Data for the task:
-=-=-
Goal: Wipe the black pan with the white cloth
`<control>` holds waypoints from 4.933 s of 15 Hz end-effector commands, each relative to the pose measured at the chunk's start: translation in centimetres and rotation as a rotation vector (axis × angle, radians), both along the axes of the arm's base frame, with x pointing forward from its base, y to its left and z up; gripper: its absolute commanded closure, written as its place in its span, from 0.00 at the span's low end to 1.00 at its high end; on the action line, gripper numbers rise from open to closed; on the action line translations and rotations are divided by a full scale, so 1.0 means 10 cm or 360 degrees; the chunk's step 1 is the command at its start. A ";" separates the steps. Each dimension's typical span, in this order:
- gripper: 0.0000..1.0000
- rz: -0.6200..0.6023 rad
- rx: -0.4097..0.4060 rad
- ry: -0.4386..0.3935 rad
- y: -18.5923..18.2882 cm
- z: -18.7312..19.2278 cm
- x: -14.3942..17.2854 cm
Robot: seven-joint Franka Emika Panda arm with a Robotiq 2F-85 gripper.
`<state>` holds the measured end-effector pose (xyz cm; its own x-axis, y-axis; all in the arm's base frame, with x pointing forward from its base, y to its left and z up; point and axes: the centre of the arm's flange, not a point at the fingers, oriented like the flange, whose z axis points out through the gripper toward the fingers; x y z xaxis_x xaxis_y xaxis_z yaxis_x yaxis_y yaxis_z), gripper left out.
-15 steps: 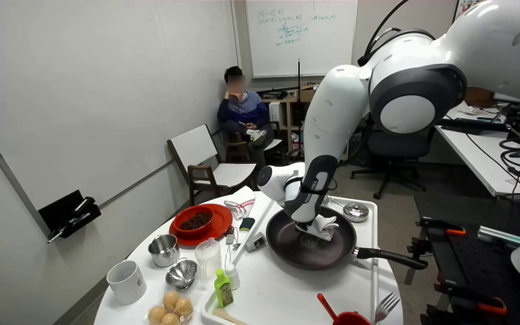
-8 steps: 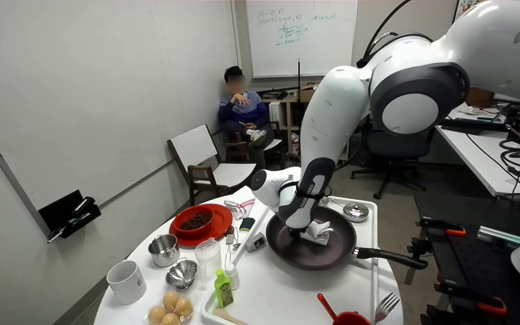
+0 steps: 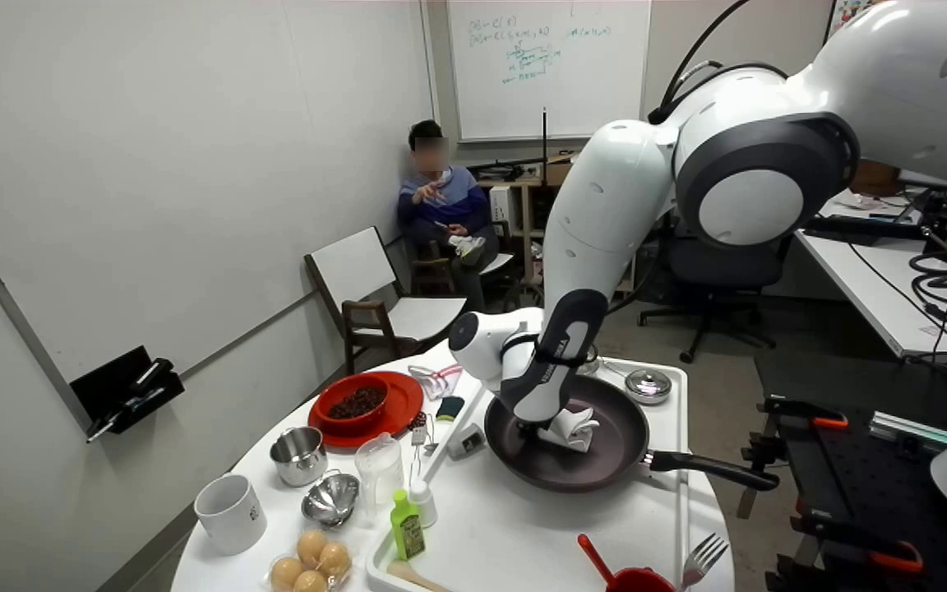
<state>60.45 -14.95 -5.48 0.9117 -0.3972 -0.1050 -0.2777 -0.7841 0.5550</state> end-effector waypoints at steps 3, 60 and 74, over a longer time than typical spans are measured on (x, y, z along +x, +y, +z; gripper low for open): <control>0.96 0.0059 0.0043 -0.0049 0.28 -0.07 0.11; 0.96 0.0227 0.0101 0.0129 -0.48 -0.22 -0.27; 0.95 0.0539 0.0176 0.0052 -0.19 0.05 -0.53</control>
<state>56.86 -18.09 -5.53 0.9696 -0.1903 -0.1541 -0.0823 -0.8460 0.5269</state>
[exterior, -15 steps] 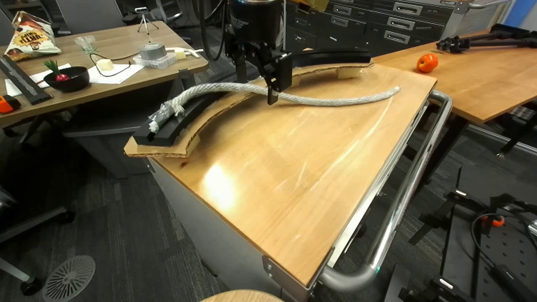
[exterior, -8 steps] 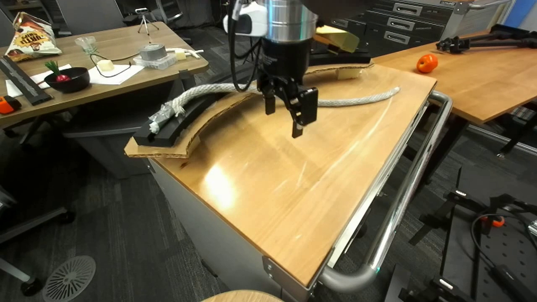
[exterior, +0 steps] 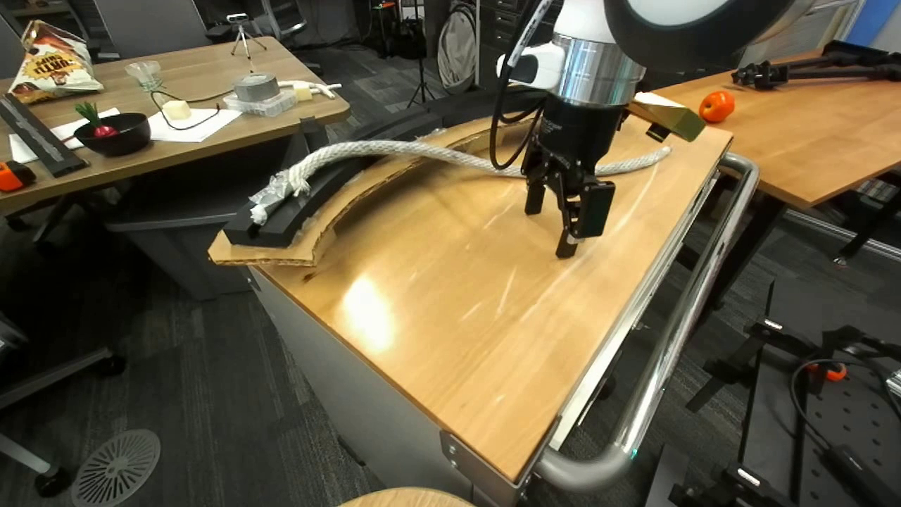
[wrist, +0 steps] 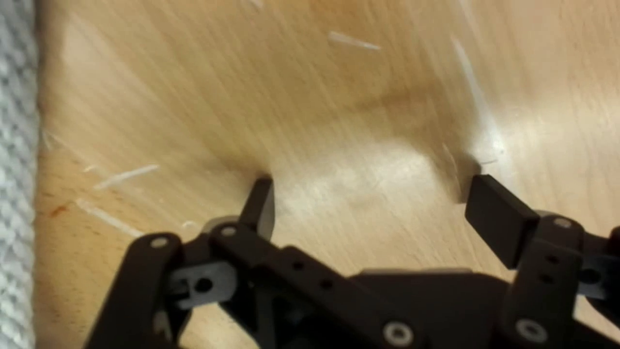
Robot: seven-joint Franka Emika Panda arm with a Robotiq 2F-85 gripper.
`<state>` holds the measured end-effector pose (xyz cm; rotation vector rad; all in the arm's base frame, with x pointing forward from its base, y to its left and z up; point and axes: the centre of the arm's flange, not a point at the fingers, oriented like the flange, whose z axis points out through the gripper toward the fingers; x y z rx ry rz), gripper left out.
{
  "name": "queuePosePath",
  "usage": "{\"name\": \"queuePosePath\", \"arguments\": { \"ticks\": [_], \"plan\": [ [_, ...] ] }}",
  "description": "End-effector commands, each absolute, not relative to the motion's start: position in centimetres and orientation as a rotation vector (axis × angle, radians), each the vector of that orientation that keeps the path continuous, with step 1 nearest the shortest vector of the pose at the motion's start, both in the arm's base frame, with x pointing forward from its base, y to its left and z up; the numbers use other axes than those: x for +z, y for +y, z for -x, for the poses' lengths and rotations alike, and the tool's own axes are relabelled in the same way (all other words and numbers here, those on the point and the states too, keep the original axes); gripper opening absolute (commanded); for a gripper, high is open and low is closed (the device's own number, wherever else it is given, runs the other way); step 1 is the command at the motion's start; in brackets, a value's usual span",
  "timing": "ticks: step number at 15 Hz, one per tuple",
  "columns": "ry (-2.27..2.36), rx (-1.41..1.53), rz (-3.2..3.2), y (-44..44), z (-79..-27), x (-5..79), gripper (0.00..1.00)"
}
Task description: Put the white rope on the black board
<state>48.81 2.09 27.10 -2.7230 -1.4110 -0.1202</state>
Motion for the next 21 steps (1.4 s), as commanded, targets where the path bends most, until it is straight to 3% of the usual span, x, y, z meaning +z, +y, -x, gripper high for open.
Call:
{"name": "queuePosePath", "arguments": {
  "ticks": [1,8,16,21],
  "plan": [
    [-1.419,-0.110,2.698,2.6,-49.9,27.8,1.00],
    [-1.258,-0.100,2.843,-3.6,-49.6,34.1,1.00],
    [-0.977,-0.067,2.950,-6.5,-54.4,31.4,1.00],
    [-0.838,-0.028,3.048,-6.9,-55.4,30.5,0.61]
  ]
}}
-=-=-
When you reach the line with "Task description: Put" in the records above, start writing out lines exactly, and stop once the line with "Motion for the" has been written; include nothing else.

Response for this exercise:
Task description: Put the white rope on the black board
<state>48.81 2.09 27.10 -2.7230 -1.4110 -0.1202</state>
Motion for the next 21 steps (1.4 s), as commanded, targets where the path bends most, until it is straight to 3% of the usual span, x, y, z meaning +z, +y, -x, gripper high for open.

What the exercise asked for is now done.